邬别雪听着她简化的发言,微微摇了摇头,用中文重新朝方筱道:“赛琳说的是靶点结合预测和湿实验偏差率低,但是那样的预测精准度向来不能说明问题。”
那翻译没想到自己的错处被这样精准地抓出,惊讶地挠挠头,一时有些不知所措。
方筱就打量了邬别雪的寡淡面容一眼,带着笑问:“你是看了那篇顶刊吗?”
邬别雪颔首,便又听方筱道:“那这样吧,你留在这里和赛琳谈,我带裴絮去和京大的周老师聊一聊。”
她是真的放心让自己的学生应对这样的场面。
于是方筱和赛琳道了别,便把裴絮带走了。
邬别雪干脆换成法语,字句清晰地引用顶刊里的学术论点,告诉赛琳自己的看法:“……因为分子动力学模拟难以精准捕捉别构效应,所以算法暂时无法完全模拟。”

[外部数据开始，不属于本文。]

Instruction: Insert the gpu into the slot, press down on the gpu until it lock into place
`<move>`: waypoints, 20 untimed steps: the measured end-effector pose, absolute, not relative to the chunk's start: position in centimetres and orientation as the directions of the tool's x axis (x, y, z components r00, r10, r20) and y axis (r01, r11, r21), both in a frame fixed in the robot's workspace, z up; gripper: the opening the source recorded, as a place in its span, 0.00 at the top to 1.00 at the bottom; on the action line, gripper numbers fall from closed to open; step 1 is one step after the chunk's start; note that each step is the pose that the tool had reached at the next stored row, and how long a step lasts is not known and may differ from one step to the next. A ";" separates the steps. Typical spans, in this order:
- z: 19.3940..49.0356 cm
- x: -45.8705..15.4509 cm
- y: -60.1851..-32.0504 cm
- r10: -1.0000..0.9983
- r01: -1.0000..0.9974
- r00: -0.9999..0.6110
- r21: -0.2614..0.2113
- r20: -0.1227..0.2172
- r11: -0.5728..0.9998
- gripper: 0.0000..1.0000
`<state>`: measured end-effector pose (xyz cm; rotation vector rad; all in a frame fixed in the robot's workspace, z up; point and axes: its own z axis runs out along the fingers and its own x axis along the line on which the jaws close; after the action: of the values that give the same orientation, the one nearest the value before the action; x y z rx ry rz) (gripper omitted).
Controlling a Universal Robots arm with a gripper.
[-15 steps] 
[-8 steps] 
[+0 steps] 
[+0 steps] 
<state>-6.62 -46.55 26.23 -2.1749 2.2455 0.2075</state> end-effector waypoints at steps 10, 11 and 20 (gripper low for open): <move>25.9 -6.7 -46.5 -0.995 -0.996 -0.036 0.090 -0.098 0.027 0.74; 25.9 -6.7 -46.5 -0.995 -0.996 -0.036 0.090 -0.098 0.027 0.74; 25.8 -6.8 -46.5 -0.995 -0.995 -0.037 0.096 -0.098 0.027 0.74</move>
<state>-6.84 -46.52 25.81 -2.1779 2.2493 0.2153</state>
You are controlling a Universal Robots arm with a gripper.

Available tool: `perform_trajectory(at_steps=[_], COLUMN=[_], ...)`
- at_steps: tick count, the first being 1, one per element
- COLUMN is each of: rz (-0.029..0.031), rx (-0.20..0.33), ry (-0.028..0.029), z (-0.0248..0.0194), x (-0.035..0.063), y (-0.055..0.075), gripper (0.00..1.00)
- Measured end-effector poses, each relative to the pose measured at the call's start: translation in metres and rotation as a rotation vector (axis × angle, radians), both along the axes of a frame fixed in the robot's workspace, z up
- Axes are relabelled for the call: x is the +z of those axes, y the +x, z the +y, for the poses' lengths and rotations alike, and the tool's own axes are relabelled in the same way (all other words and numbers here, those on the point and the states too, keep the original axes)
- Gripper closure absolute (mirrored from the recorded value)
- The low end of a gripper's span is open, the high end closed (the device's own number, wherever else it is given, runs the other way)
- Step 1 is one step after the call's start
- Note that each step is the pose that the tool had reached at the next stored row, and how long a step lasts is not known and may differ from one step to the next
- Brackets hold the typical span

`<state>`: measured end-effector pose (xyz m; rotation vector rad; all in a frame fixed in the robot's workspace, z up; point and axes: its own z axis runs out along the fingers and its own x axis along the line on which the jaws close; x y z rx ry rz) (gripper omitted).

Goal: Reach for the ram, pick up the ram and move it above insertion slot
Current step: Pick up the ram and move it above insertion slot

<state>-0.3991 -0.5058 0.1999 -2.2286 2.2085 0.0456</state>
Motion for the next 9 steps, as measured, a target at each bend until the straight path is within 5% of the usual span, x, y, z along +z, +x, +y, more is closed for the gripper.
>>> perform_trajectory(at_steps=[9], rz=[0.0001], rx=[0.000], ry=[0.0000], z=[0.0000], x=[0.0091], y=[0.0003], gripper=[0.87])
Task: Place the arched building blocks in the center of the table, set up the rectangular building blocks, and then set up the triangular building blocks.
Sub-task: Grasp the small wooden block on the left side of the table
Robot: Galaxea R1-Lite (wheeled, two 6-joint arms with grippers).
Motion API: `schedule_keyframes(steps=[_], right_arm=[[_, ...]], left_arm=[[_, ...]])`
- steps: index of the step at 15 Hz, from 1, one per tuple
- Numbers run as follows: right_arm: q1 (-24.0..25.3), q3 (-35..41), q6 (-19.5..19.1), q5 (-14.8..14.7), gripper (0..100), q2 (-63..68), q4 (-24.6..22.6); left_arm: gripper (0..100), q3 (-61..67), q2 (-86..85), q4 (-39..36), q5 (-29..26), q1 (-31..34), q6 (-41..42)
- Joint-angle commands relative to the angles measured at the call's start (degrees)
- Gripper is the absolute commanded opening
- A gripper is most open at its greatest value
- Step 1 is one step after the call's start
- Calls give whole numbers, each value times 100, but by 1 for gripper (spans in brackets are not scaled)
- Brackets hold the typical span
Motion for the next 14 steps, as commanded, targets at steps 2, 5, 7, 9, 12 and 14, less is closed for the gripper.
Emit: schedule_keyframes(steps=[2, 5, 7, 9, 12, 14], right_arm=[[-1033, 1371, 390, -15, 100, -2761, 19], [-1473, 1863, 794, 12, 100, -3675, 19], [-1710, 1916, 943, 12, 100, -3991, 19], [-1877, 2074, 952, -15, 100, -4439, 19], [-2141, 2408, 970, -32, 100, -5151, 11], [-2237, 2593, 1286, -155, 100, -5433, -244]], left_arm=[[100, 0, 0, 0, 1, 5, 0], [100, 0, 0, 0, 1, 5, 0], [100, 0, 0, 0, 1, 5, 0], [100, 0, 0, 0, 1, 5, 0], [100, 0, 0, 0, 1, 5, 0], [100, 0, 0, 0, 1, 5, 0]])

她慢条斯理,逻辑通畅,话音不疾不徐,即使是这样类似于争论的交谈,她也能说得让人心平气和,轻而易举让人接纳她的观点。
话音落地,邬别雪笑了笑,又柔声道:“当然,我相信以贵司的实力,研发出相应算法设备也不过是迟早的事。”
赛琳的眼神从一开始的好奇转化成严肃,再到后面,近乎是震惊。
她的眼里带上了浓厚的兴趣和欣赏,开口的话却是:“姑娘,你法语说得真好。”
“我们能不能交换一个联系方式?”
分开时,赛琳饶有趣味地道:“如果你对我们公司感兴趣,我愿意等你。江大是中国药学专业最好的大学,以你的水平,再学习几年,到我们公司里来,我相信是双赢局面。”